What the exercise asks: Set down each record exactly as written.

Extracted records:
^^^^
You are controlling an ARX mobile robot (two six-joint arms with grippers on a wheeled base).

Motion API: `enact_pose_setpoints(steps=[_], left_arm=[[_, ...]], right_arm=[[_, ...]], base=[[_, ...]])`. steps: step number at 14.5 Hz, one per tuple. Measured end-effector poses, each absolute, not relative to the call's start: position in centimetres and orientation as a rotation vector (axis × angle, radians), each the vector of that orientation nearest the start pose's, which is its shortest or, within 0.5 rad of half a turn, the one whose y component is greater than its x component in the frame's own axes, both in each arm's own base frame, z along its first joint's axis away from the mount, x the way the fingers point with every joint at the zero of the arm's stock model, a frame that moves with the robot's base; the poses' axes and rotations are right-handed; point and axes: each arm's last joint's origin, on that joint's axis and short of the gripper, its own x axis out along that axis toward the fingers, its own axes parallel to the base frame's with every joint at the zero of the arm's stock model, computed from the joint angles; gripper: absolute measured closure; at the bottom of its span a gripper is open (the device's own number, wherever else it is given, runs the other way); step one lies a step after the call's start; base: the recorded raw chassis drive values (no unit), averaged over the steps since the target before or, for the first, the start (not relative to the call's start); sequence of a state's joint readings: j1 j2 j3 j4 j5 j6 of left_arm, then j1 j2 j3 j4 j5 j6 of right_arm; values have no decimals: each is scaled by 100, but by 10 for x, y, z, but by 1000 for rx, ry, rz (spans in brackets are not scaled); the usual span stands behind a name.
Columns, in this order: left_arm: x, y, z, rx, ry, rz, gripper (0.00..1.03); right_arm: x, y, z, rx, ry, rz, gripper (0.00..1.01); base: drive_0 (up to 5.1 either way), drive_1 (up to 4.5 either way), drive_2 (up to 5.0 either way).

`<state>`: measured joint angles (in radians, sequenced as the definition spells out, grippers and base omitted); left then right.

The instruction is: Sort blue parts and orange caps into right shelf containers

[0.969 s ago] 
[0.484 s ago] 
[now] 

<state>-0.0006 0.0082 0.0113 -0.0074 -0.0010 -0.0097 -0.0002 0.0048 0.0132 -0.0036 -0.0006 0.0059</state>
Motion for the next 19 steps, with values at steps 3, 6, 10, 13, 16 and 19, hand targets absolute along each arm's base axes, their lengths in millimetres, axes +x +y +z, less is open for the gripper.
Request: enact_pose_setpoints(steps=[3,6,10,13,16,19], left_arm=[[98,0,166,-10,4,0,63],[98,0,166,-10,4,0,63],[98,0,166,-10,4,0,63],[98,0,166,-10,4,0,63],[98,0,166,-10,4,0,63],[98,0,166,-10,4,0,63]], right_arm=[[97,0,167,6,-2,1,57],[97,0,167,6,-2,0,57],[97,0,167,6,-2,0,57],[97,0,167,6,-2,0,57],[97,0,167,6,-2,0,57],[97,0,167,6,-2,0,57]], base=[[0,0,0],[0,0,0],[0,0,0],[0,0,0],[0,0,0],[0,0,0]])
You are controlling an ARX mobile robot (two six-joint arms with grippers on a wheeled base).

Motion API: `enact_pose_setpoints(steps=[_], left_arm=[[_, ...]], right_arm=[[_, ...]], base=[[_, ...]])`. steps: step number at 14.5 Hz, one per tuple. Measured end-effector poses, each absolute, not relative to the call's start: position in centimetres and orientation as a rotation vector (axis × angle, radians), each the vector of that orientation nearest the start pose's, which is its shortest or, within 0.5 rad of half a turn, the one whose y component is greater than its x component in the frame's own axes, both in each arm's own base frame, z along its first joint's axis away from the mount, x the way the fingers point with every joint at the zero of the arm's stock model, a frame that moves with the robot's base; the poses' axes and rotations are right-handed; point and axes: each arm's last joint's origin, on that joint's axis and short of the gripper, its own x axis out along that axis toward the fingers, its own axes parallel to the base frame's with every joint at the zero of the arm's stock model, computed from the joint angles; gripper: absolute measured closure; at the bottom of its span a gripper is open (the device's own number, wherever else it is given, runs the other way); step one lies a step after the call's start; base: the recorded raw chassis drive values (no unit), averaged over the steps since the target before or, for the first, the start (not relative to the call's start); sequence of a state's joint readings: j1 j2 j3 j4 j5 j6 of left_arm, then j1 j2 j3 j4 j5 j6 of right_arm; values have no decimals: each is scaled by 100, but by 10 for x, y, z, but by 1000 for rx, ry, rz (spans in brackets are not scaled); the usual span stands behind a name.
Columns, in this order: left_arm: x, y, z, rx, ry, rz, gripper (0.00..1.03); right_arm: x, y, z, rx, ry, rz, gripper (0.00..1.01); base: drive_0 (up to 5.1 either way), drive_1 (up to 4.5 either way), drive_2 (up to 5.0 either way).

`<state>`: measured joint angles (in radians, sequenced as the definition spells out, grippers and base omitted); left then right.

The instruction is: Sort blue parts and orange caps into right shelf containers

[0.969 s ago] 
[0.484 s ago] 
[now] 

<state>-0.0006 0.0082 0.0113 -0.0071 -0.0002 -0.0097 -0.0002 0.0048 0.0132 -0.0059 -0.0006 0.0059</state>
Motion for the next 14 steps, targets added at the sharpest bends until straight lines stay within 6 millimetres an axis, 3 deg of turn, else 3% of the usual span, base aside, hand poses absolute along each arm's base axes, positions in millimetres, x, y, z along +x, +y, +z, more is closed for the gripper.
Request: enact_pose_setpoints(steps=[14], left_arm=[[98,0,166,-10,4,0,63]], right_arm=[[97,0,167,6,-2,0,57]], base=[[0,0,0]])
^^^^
Written answer:
You are controlling an ARX mobile robot (two six-joint arms with grippers on a wheeled base).

Motion API: `enact_pose_setpoints(steps=[_], left_arm=[[_, ...]], right_arm=[[_, ...]], base=[[_, ...]])`. steps: step number at 14.5 Hz, one per tuple. Measured end-effector poses, each absolute, not relative to the call's start: position in centimetres and orientation as a rotation vector (axis × angle, radians), each the vector of that orientation nearest the start pose's, which is its shortest or, within 0.5 rad of half a turn, the one whose y component is greater than its x component in the frame's own axes, both in each arm's own base frame, z along its first joint's axis away from the mount, x the way the fingers point with every joint at the zero of the arm's stock model, a frame that moves with the robot's base; the poses' axes and rotations are right-handed; point and axes: each arm's last joint's origin, on that joint's axis and short of the gripper, its own x axis out along that axis toward the fingers, its own axes parallel to the base frame's with every joint at the zero of the arm's stock model, computed from the joint angles; gripper: absolute measured closure; at the bottom of its span a gripper is open (the device's own number, wherever else it is given, runs the other way); step one lies a step after the call's start; base: the recorded raw chassis drive values (no unit), averaged over the steps since the target before or, for the first, the start (not relative to the call's start); sequence of a state's joint readings: j1 j2 j3 j4 j5 j6 of left_arm, then j1 j2 j3 j4 j5 j6 of right_arm; values have no decimals: each is scaled by 100, but by 10 for x, y, z, but by 1000 for rx, ry, rz (spans in brackets are not scaled); the usual span stands behind a name.
Columns, in this order: left_arm: x, y, z, rx, ry, rz, gripper (0.00..1.03); right_arm: x, y, z, rx, ry, rz, gripper (0.00..1.01); base: drive_0 (up to 5.1 either way), drive_1 (up to 4.5 either way), drive_2 (up to 5.0 either way).

`<state>`: measured joint angles (in radians, sequenced as the definition spells out, grippers and base omitted); left then right.

The instruction is: Sort blue parts and orange caps into right shelf containers

[0.969 s ago] 
[0.484 s ago] 
[now] 

<state>-0.0006 0.0082 0.0113 -0.0074 -0.0010 -0.0097 -0.0002 0.0048 0.0132 -0.0036 -0.0006 0.0059</state>
Motion for the next 19 steps, with values at steps 3, 6, 10, 13, 16 and 19, hand targets absolute along each arm's base axes, their lengths in millimetres, axes +x +y +z, less is open for the gripper.
Request: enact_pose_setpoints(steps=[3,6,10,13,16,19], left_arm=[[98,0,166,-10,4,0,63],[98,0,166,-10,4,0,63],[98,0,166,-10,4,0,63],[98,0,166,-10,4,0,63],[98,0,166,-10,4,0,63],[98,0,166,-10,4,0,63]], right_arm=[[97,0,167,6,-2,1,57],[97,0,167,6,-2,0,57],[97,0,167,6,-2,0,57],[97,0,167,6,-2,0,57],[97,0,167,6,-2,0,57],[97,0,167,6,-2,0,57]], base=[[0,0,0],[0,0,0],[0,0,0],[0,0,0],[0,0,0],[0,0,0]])
You are controlling an ARX mobile robot (two six-joint arms with grippers on a wheeled base).

Motion API: `enact_pose_setpoints(steps=[_], left_arm=[[_, ...]], right_arm=[[_, ...]], base=[[_, ...]])`. steps: step number at 14.5 Hz, one per tuple. Measured end-effector poses, each absolute, not relative to the call's start: position in centimetres and orientation as a rotation vector (axis × angle, radians), each the vector of that orientation nearest the start pose's, which is its shortest or, within 0.5 rad of half a turn, the one whose y component is greater than its x component in the frame's own axes, both in each arm's own base frame, z along its first joint's axis away from the mount, x the way the fingers point with every joint at the zero of the arm's stock model, a frame that moves with the robot's base; the poses' axes and rotations are right-handed; point and axes: each arm's last joint's origin, on that joint's axis and short of the gripper, its own x axis out along that axis toward the fingers, its own axes parallel to the base frame's with every joint at the zero of the arm's stock model, computed from the joint angles; gripper: absolute measured closure; at the bottom of its span a gripper is open (the device's own number, wherever else it is given, runs the other way); step one lies a step after the call's start; base: the recorded raw chassis drive values (no unit), averaged over the steps since the target before or, for the first, the start (not relative to the call's start); sequence of a state's joint readings: j1 j2 j3 j4 j5 j6 of left_arm, then j1 j2 j3 j4 j5 j6 of right_arm; values have no decimals: each is scaled by 100, but by 10 for x, y, z, but by 1000 for rx, ry, rz (spans in brackets are not scaled); the usual span stands behind a name.
Columns, in this order: left_arm: x, y, z, rx, ry, rz, gripper (0.00..1.03); right_arm: x, y, z, rx, ry, rz, gripper (0.00..1.01); base: drive_0 (up to 5.1 either way), drive_1 (up to 4.5 either way), drive_2 (up to 5.0 either way).

`<state>`: measured joint angles (in radians, sequenced as the definition spells out, grippers and base omitted); left then right.

The instruction is: Sort blue parts and orange caps into right shelf containers

[0.969 s ago] 
[0.484 s ago] 
[now] 

<state>-0.0006 0.0082 0.0113 -0.0071 -0.0002 -0.0097 -0.0002 0.0048 0.0132 -0.0059 -0.0006 0.0059</state>
Motion for the next 14 steps, targets added at the sharpest bends until straight lines stay within 6 millimetres an axis, 3 deg of turn, else 3% of the usual span, base aside, hand poses absolute along each arm's base axes, positions in millimetres, x, y, z along +x, +y, +z, more is closed for the gripper.
Request: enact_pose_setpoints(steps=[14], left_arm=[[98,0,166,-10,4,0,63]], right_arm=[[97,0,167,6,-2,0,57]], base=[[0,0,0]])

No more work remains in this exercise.